#### Problem details:
For this exercise, repeat exactly the lines below starting at the line holding "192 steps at" and ending at the line holding "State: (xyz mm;", both included, with no extra lines and no pictures.

#### Available data:
[Start of section]

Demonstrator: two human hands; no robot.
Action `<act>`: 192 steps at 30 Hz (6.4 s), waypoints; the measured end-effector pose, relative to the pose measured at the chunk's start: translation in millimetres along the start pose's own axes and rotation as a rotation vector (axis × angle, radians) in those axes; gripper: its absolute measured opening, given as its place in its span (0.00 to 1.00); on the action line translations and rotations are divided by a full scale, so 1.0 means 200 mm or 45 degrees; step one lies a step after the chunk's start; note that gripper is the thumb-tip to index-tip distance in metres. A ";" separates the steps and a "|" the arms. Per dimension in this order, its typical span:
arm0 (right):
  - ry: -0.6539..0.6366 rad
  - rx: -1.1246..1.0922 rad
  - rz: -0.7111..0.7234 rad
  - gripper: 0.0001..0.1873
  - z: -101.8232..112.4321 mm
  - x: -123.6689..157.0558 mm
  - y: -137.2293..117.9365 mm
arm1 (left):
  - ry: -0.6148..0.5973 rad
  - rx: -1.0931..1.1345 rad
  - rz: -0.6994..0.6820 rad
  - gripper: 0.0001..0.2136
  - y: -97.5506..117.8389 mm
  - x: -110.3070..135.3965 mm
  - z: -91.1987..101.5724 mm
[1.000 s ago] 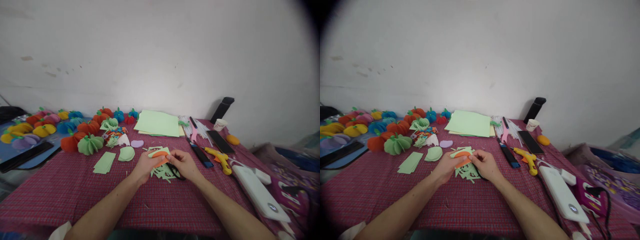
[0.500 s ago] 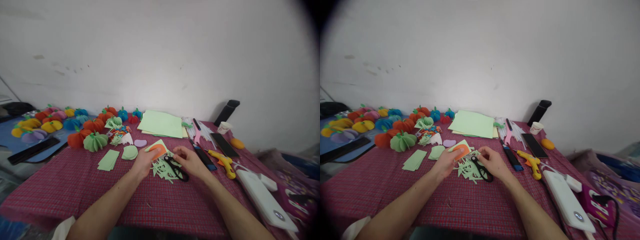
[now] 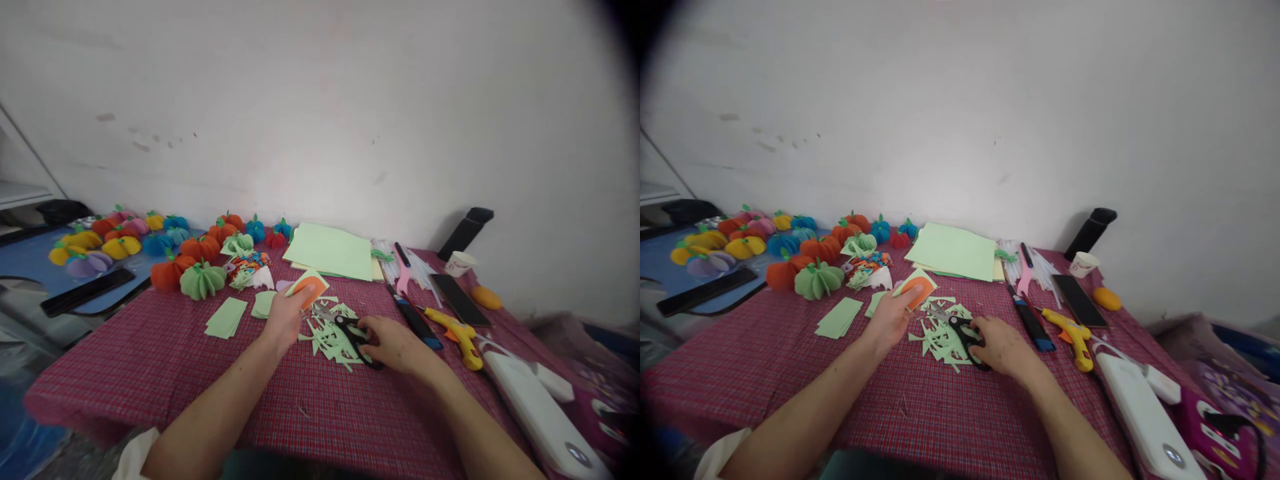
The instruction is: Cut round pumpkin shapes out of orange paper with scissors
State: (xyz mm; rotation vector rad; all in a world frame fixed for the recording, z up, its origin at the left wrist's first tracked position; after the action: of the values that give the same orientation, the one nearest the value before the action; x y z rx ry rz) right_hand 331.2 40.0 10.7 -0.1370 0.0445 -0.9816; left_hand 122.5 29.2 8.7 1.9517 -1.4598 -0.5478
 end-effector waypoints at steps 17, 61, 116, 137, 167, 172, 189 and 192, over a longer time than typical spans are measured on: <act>0.761 -0.413 0.270 0.16 0.07 0.00 -0.16 | -0.201 -0.244 0.300 0.16 -0.13 0.13 -0.05; 0.395 -1.218 0.070 0.18 -0.04 -0.07 -0.14 | -0.253 -0.315 0.273 0.16 -0.16 0.14 -0.04; 0.014 0.097 0.009 0.30 0.00 0.00 0.02 | 0.037 0.156 0.086 0.11 0.00 0.03 -0.02; -0.097 -1.439 0.127 0.20 0.04 -0.01 -0.16 | 0.026 0.221 0.137 0.13 0.01 0.04 -0.01; -0.224 -1.498 0.105 0.23 -0.02 0.00 -0.22 | 0.063 0.231 0.090 0.11 0.02 0.09 -0.07; -0.227 -1.513 0.112 0.22 -0.02 0.00 -0.23 | 0.054 0.233 0.089 0.11 0.02 0.10 -0.07; -0.227 -1.476 0.107 0.19 0.01 0.01 -0.25 | 0.044 0.235 0.072 0.10 0.02 0.10 -0.08; -0.222 -1.475 0.120 0.19 0.00 0.00 -0.24 | 0.060 0.243 0.071 0.11 0.02 0.10 -0.08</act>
State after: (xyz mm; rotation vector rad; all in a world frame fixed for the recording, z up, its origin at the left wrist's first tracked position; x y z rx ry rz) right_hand 291.9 13.1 16.3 -1.2671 0.4547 -0.7427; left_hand 136.4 13.1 23.5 2.0473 -1.5812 -0.3454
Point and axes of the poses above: each hand's wrist, its own x-axis away from the middle knuckle, its own z-axis out of the back of the hand, y = z × x, the point moved 2 cm from there along -x, towards the middle knuckle, and after that the axes turned 11 degrees about x, right-handed, at the moved point
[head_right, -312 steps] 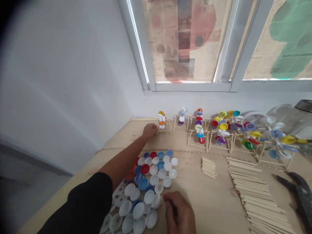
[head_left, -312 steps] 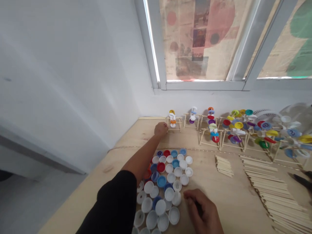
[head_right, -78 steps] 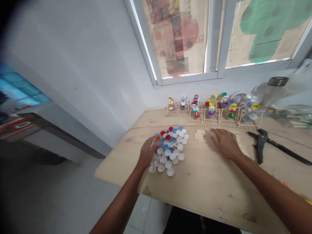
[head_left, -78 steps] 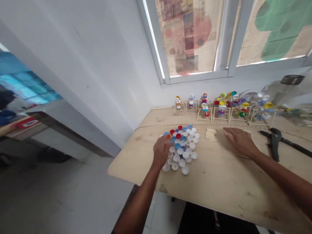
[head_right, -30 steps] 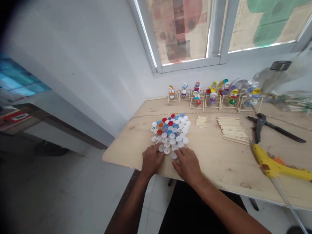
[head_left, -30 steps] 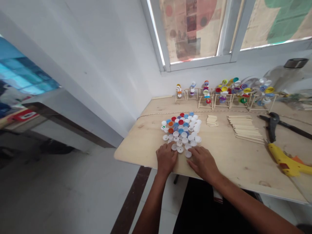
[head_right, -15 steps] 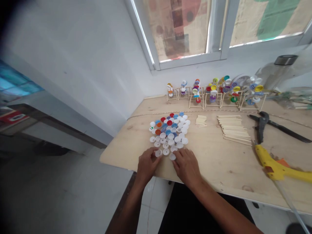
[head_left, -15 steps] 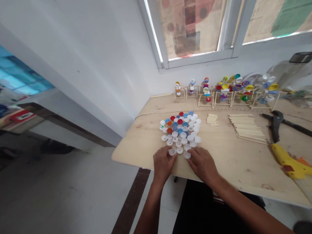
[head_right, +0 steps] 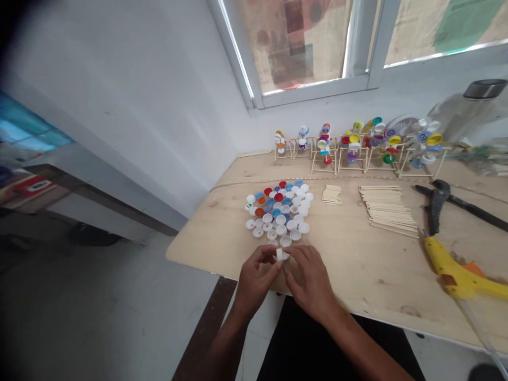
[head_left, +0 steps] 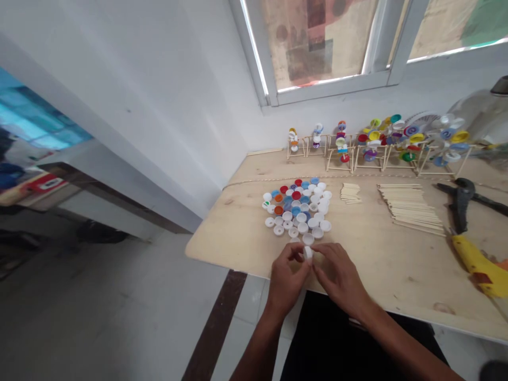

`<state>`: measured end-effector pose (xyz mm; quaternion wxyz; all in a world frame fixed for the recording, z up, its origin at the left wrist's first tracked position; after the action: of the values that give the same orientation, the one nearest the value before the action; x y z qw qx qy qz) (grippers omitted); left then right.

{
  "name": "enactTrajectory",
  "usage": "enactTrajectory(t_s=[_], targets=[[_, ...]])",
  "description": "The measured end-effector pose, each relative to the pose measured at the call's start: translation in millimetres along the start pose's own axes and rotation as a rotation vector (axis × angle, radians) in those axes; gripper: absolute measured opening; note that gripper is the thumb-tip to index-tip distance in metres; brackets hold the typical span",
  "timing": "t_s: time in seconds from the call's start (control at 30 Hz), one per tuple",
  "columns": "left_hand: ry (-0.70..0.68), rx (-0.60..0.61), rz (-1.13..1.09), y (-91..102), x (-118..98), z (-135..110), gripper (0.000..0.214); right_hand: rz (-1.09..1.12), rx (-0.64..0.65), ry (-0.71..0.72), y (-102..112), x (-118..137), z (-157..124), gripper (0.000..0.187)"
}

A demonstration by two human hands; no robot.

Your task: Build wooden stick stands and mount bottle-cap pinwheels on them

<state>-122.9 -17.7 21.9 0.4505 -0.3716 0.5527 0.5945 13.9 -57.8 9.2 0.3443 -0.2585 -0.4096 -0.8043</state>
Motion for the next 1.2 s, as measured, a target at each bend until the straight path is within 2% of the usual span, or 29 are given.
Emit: enactTrajectory(t_s=[0.13,0.2,0.3,0.4,0.5,0.57,0.63,0.7,0.77,0.9,1.07,1.2], targets=[[0.253,0.153,-0.438,-20.2,2.3,-10.2,0.028,0.175,0.0,-0.114,12.2,7.1,-6.0,0.033],[0.34,0.222,-0.575,-27.9,0.6,-14.1,0.033,0.194,-0.014,-0.149,17.2,6.7,-6.2,0.029],[0.401,0.276,-0.663,-35.4,-2.8,-18.6,0.039,0.171,-0.041,-0.173,22.2,4.0,-5.7,0.028],[0.384,0.282,-0.605,-37.7,-1.9,-19.7,0.041,0.126,-0.074,-0.17,24.4,-0.4,-6.8,0.027],[0.252,0.132,-0.337,-24.6,5.8,-8.3,0.039,0.037,-0.116,-0.162,26.0,-9.2,-8.8,0.026],[0.085,-0.046,-0.063,-6.8,9.3,6.6,0.029,-0.059,-0.124,-0.14,26.1,-16.5,-8.9,0.024],[-0.101,-0.15,0.259,7.3,9.7,22.7,0.019,-0.169,-0.099,-0.094,24.2,-22.5,-7.6,0.022],[-0.267,-0.131,0.505,12.2,9.5,37.7,0.018,-0.267,-0.054,-0.036,20.1,-26.2,-5.6,0.021],[-0.409,-0.061,0.694,11.4,9.1,49.2,0.017,-0.333,-0.007,0.013,14.8,-27.5,-3.8,0.021],[-0.528,0.103,0.916,4.3,9.8,61.8,0.015,-0.408,0.034,0.075,5.2,-25.7,-0.7,0.021],[-0.575,0.193,1.008,-1.7,8.5,68.3,0.012,-0.493,0.047,0.124,-3.5,-20.9,4.5,0.022],[-0.612,0.201,0.921,1.9,9.8,72.4,0.014,-0.521,0.057,0.141,-7.1,-18.4,7.2,0.024]])
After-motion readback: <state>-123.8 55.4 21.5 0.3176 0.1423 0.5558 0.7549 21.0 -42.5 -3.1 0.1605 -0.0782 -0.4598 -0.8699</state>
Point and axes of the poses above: each hand's wrist, its own z-axis towards the middle knuckle, its own y-axis out of the back of the hand, x = y × z, the point moved 5 cm from there along z, towards the middle knuckle, and after that the axes turned 11 degrees about -x, right-handed, at the moved point
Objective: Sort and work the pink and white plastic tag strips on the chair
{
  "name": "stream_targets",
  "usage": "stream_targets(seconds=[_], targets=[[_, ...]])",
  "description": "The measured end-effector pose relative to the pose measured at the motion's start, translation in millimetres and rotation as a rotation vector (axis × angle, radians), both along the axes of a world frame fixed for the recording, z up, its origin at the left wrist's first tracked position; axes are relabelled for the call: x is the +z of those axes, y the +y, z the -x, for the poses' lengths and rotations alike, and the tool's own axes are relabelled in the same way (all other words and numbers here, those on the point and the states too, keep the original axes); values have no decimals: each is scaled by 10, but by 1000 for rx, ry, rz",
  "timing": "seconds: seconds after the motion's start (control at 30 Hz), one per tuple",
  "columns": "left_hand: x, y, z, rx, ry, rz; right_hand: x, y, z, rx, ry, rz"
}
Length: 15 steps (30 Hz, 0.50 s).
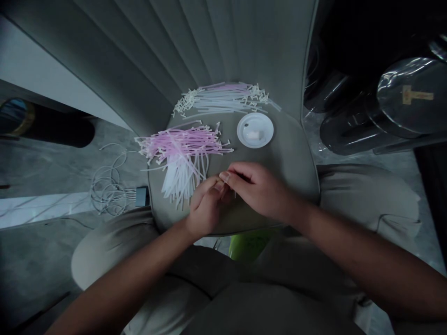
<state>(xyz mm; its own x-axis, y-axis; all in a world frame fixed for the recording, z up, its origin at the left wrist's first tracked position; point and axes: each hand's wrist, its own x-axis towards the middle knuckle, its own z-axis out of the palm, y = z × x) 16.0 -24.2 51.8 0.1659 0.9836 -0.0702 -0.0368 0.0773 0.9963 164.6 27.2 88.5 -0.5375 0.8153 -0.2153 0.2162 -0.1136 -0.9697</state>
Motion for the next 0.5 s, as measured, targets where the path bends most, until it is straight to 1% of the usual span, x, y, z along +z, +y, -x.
stream_targets(seconds=[0.07,0.17,0.37,0.5], targets=[[-16,2,7,0,3,-4,-2,3,-9,16,-27,-24],[-18,30,27,-11,76,-68,-9,2,-15,18,-47,-51],[85,124,64,-56,331,-269,-17,0,-12,-62,-61,-111],[117,125,58,-77,416,-336,-36,-29,3,-103,-67,-146]])
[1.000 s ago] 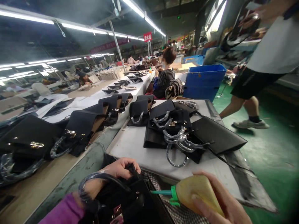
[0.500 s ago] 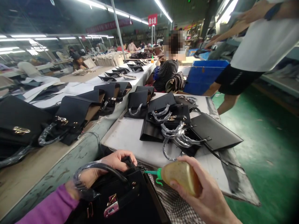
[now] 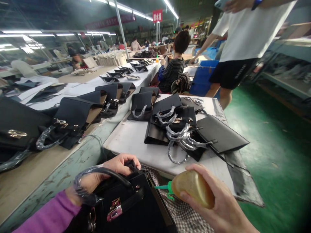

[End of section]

#### Result of the exercise:
Action `<act>`: 192 steps at 30 Hz (6.4 s), waypoints; the measured end-effector pose, relative to the pose measured at the chunk's start: translation in millimetres along the start pose's own axes and rotation as a rotation vector (axis × angle, radians) in those axes; gripper: its absolute measured opening, given as its place in its span (0.00 to 1.00); on the action line translations and rotations are divided by a full scale, so 1.0 means 200 mm or 45 degrees; step one lies a step after the chunk's start; note that gripper is the thumb-tip to index-tip distance in metres. A ";" separates the steps and a "|" the arms. Per dimension in this order, its typical span:
arm0 (right):
  - ry: -0.6539..0.6366 rad
  - rx: -1.1246..1.0922 rad
  - rz: -0.7111..0.7234 rad
  - gripper: 0.0001..0.1873
  - z: -101.8232..112.4321 mm
  - x: -123.6689..157.0558 mm
  - y: -137.2293..117.9365 mm
arm1 (left):
  - ry: -0.6148..0.5973 rad
  - rx: -1.0931..1.1345 rad
  - rz: -0.6994..0.6820 rad
  - gripper: 0.0001..0.2136
  - y: -97.5506..117.8389 mm
  - x: -110.3070..135.3965 mm
  - z: -91.1987..101.5724 mm
[1.000 s ago] 
[0.500 s ago] 
[now] 
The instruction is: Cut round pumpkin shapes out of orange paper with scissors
State: (xyz mm; rotation vector rad; all in a world frame fixed for the recording, z up, its origin at the left wrist's first tracked position; after the action: of the values that give the same orientation, the one nearest the value before the action; x y z rx ry rz) right_hand 331.2 40.0 10.7 -0.1370 0.0445 -0.9816; left_hand 122.5 29.2 8.7 1.9517 -1.4598 -0.5478

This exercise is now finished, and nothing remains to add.